Uma vez que existam as ferramentas para criar e encadear longas cadeias de DNA sintético, os cientistas poderão criar de tudo. Por exemplo, os biólogos sintéticos serão capazes de fabricar medicamentos melhores para afastar vírus e câncer, ou eliminar genes problemáticos.
Estas ferramentas também permitirão que cientistas produzam linhas de células consistentes para criar produtos biológicos – tais como vacinas, alergênicos, células somáticas, terapias genéticas etc. – que são bastante usados pela indústria farmacêutica.
Olhando para o futuro, a mesma tecnologia poderia ser usada para criar novos micróbios e animais – imagine, por exemplo, bactérias que consomem plástico rapidamente ou que limpam vazamentos tóxicos. Mais conceitualmente, os avanços na escrita genética também poderiam ser usados para criar seres humanos customizados, incluindo humanos completamente “artificiais” sem pai nem mãe biológicos.
Felizmente, os fundadores do HGP-write dizem que vão estabelecer uma estrutura aberta e ética para orientar seus esforços. Em seu artigo na Science Perspectives, os autores dizem que o projeto “vai exigir o envolvimento contínuo do público e uma consideração das implicações éticas, legais e sociais (ELSI) desde o início”, ao mesmo tempo que adota uma abordagem de “inovação responsável”.
Isso vai obrigá-los a identificar os “objetivos comuns importantes para os cientistas e o público em geral por meio de consulta oportuna e detalhada entre as diversas partes interessadas.”
Ressalvas
São palavras muito agradáveis, mas se você acha que tudo isso soa um pouco vago, você não está sozinho.

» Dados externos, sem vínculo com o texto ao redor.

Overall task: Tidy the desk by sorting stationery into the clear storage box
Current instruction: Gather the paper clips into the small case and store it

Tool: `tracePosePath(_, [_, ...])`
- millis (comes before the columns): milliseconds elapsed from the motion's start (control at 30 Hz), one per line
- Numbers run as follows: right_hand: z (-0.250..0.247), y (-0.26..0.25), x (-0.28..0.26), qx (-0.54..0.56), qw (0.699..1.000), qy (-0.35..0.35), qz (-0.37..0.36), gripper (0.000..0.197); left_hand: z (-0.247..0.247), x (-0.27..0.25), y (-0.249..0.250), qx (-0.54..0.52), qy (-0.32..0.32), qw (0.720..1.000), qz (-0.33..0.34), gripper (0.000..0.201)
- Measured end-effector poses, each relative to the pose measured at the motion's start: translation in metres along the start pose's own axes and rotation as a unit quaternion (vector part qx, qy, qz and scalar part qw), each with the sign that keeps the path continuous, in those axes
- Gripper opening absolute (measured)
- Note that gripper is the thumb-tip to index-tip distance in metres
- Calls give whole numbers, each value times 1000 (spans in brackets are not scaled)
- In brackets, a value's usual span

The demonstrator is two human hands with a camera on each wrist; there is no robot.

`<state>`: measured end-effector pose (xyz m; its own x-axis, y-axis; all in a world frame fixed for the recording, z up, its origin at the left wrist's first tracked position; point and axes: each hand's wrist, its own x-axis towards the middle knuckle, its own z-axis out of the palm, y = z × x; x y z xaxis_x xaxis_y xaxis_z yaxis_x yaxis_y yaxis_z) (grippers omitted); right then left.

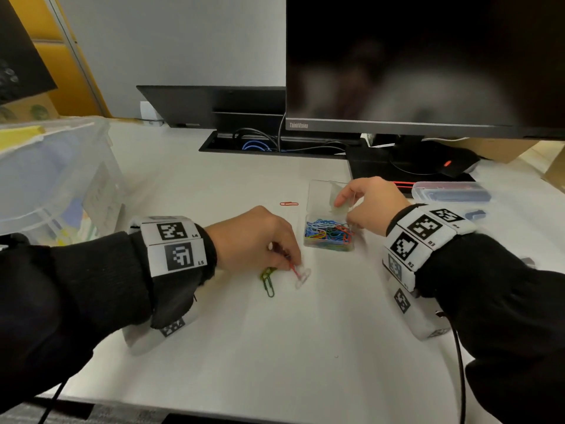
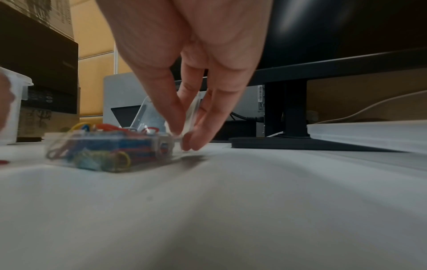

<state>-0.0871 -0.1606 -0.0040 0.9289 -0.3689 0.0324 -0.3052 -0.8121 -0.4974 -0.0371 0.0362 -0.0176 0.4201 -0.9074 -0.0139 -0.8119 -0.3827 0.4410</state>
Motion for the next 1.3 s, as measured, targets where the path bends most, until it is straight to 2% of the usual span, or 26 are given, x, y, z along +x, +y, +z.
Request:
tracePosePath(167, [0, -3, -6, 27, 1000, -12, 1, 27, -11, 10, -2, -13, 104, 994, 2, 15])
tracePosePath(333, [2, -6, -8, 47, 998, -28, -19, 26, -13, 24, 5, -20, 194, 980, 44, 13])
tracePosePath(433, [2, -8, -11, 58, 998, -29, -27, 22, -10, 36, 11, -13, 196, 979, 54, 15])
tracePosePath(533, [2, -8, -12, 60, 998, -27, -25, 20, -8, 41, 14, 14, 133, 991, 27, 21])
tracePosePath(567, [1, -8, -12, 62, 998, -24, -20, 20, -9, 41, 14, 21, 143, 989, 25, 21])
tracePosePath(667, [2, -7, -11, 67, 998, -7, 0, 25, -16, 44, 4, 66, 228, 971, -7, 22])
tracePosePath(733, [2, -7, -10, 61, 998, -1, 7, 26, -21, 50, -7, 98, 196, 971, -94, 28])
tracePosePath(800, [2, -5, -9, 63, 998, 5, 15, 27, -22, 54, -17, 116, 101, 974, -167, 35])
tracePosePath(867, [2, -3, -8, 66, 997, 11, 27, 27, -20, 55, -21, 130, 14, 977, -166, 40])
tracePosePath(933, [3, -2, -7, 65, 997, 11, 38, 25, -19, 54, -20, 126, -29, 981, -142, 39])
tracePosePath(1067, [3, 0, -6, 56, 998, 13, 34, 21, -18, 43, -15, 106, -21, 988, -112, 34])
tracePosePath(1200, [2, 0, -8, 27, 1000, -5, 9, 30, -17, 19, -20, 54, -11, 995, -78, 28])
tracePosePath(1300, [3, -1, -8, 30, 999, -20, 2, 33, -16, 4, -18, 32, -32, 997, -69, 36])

“Para usar a linguagem deles: como eles vão da observação à ação?,” pergunta Megan J. Palmer, bióloga e engenheira da Universidade de Stanford. “A confusão com a transparência nas fases iniciais do projeto demonstra que o principal desafio ao desenvolver uma base ética está muitas vezes na sua implementação.”
Mesmo com uma base ética em vigor, Palmer teme que o processo para descobrir se uma nova tecnologia é desejável, eficaz ou segura pode levar anos. Isso fica ainda mais complicado quando o processo entra na arena internacional.
“A capacidade de criar genomas pode trazer novos benefícios, riscos e um entendimento da nossa composição humana”, disse Palmer. “Mas o grande desafio de um projeto como este não é sintetizar genomas humanos – é sintetizar humildade dentro de nossos esforços científicos humanos”.
Sem dúvida, como tantas outras tecnologias atualmente em desenvolvimento – de edição genética à inteligência artificial – os benefícios destes avanços futuros são bastante claros. No entanto, a questão de como podemos torná-los seguros continua a ser o desafio.